◆ **What to produce**: Using "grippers" as the search string, find the matching lines below and copy them.

◆ **Given data**:
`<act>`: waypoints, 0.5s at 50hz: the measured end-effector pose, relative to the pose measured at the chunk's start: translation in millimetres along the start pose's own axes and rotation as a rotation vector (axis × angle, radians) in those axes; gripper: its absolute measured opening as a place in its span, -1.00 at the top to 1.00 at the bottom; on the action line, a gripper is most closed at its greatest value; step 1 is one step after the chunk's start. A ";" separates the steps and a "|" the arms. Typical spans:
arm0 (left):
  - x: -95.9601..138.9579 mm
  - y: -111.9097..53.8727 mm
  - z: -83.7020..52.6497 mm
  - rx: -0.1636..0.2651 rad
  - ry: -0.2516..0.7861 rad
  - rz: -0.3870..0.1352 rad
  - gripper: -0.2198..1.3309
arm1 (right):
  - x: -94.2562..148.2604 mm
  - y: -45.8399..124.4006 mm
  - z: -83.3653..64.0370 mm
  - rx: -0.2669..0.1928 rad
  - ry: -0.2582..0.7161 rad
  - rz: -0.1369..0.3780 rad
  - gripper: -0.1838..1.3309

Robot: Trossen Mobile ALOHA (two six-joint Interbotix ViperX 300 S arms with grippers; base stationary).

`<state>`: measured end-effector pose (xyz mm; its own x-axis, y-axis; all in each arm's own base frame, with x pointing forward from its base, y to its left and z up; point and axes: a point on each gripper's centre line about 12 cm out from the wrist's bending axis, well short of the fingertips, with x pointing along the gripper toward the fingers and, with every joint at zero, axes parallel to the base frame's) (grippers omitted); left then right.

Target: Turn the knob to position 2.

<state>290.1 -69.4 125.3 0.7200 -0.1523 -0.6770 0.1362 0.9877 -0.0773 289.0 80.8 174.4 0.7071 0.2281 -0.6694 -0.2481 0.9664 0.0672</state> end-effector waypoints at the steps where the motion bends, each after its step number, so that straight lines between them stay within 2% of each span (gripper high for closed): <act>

◆ **Solution**:
Robot: Trossen Mobile ALOHA (two six-joint Interbotix ViperX 300 S arms with grippers; base stationary).
`<state>`: measured end-effector pose (xyz mm; its own x-axis, y-axis; all in each arm's own base frame, with x pointing forward from its base, y to its left and z up; point and axes: a point on each gripper's centre line about 12 cm out from the wrist's bending axis, well short of the fingertips, with x pointing along the gripper toward the fingers and, with every joint at zero, axes parallel to the base frame's) (grippers omitted); left then right.

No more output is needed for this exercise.